Primary LanguageElixirMIT LicenseMIT

Control Node

github.com hex.pm hexdocs.pm

🚀 Continuous Delivery and Orchestration as code for Elixir

Installation

def deps do
  [
    {:control_node, "~> 0.5.0"}
  ]
end

Introduction

control_node is an Elixir library which allows developers to build deployment and orchestration workflows as code.

With control_node library you can build your custom orchestration service tailored to your needs i.e. control_node offers APIs to store and manage release tars and deploy releases to remote hosts via SSH and monitor and manage deployed service nodes.

Pre-requisites

In order to use control_node you must ensure the following,

  • Control node should have SSH access all host machines where releases will be deployed
  • Host machines should have EPMD running (it runs by default when an Elixir release is started if you don't change the config)

Features

  • Support multiple namespaces for a release
  • Rollout releases to hosts via SSH
  • Native node monitoring and restart on failover
  • Dynamically scale up/down your release instances
  • Native service monitoring/health check
  • Blue-Green deployment
  • Support failover via heart
  • Support namespace environment variable configuration
  • Rollback releases

Quick example

This library ships with an example service_app under example/ folder. You can try out this library by trying to deploy the release using the following steps,

Clone the repo

$ git clone https://github.com/beamX/control-node
$ cd control-code/

Start an SSH server locally where the release will be deployed,

$ docker-compose up -d

Start iex with distribution turned on

$ iex -S mix
Erlang/OTP 23 [erts-11.0] [source] [64-bit] [smp:8:8] [ds:8:8:10] [async-threads:1] [hipe]

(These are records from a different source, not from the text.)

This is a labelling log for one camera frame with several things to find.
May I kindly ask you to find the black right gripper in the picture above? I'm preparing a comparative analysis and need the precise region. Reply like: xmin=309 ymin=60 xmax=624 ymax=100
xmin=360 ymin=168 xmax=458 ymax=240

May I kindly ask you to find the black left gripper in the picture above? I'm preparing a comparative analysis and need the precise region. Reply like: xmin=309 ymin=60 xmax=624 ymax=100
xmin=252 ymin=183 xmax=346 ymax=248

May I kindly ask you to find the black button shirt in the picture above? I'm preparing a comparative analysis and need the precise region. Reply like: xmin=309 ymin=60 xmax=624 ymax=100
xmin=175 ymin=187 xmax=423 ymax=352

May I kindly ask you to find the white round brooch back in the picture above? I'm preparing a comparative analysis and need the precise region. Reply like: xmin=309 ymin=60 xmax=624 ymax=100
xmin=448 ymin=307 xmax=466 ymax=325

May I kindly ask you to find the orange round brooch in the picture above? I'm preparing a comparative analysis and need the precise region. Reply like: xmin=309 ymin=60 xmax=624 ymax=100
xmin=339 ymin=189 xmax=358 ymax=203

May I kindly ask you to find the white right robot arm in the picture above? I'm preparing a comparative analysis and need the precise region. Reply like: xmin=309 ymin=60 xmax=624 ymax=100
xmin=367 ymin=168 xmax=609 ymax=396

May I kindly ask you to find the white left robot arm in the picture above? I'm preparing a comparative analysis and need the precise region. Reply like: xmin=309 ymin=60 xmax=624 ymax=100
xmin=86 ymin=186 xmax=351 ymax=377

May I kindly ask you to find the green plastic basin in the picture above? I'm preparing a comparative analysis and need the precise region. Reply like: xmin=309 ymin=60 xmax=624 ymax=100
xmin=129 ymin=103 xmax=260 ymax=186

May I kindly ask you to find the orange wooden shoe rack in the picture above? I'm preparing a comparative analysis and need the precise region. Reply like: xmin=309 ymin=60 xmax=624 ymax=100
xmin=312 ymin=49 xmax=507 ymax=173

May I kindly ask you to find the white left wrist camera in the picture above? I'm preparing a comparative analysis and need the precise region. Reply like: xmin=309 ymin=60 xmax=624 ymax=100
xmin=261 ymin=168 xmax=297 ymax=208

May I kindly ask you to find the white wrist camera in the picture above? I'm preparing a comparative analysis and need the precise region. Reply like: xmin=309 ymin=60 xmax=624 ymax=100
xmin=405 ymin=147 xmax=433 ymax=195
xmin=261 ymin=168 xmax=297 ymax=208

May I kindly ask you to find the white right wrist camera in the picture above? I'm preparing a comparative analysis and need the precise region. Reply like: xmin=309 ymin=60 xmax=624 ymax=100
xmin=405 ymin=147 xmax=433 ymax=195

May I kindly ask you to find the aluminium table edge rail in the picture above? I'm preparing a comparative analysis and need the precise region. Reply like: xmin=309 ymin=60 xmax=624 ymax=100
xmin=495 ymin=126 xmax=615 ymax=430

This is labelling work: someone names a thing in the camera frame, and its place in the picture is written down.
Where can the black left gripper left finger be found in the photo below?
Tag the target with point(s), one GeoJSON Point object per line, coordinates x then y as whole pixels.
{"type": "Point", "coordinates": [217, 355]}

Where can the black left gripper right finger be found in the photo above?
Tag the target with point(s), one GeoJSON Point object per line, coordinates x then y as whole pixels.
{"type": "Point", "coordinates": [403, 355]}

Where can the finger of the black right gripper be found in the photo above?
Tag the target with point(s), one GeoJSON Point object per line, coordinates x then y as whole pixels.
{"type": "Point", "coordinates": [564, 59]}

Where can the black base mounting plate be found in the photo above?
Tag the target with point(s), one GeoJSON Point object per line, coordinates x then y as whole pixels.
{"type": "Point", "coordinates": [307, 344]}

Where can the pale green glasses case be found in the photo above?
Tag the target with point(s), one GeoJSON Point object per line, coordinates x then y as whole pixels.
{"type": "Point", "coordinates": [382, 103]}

Interactive Elixir (1.10.4) - press Ctrl+C to exit (type h() ENTER for help)
iex(1)> :net_kernel.start([:control_node_test, :shortnames])
iex(control_node_test@hostname)2> 

Execute the Elixir code snippets in the console,

  • Define ServiceApp module (copy paste the code in the console) which will offer API to deploy service_app,
defmodule ServiceApp do
  use ControlNode.Release,
    spec: %ControlNode.Release.Spec{name: :service_app, base_path: "/app/service_app"}
end
  • Declare a host_spec which will hold the details of which host the release can be deployed to
host_spec = %ControlNode.Host.SSH{
  host: "localhost",
  port: 2222,
  user: "linuxserver.io",
  private_key_dir: Path.join([File.cwd!(), "test/fixture", "host-vm/.ssh"])
}
  • Declare a namespace_spec which define the namespace for a given release. Notice that the namespace allows specifying a list of hosts and registry. A registry module offers API to retrieve the release tar and here we use a Local registry which will retrieve the release tar from the filesystem.
namespace_spec = %ControlNode.Namespace.Spec{
  tag: :testing,
  hosts: [host_spec],
  registry_spec: %ControlNode.Registry.Local{path: Path.join(File.cwd!(), "example")},
  deployment_type: :incremental_replace,
  release_cookie: :"YFWZXAOJGTABHNGIT6KVAC2X6TEHA6WCIRDKSLFD6JZWRC4YHMMA===="
}
  • Now we deploy the release to a given namespace_spec i.e. the release we be started on on all the hosts specified in the namespace. Notice that once the deployment is finished control_node_test@hostname automatically connects to release nodes,
{:ok, namespace_manager} = ControlNode.Namespace.start_link(namespace_spec, ServiceApp)
ControlNode.Namespace.deploy(namespace_manager, "0.1.0")
Node.list()

Connect and observe with observer

Once Node.list() shows that the control node is connected to the release nodes then observer can be used to observe and inspect the remote nodes,

l(:observer)
:observer.start()

Real world example

https://github.com/kansi/cnops

Can control node be used to deploy non Elixir/Erlang project?

YES!

https://github.com/kansi/cnops deploys a Golang service hello_go

Under the hood

How it works

  • Upon starting, control_node will try to connect to EMPD process for each specified host and gather info regarding running services on each host
  • In case a service managed by control is already running on a given node control node will retrieve the current running version and start monitoring the release
  • In case no service is found running on a given host, control_node will establish a connection to the host and wait for a deployment command to be issued
  • If any of the monitored service nodes goes down control node will attempt (max. 5) to restart the node

SSH server config to enable tunneling

In order to ensure that Control Node can connect to release node the SSH servers running the release should allow tunneling,

...
AllowTcpForwarding yes
...

Limitations

  • SSH client only supports ed25519 keys. Other keys types are supported only via SSH agent
  • Only short names for nodes are allowed ie. sevice_app@hostname is support and not sevice_app@host1.server.com
  • Nodes of a given release (deployed to different) should have different hostname for eg. if node 1 has node name service_app@host1 then another node of service_app should have a different node name.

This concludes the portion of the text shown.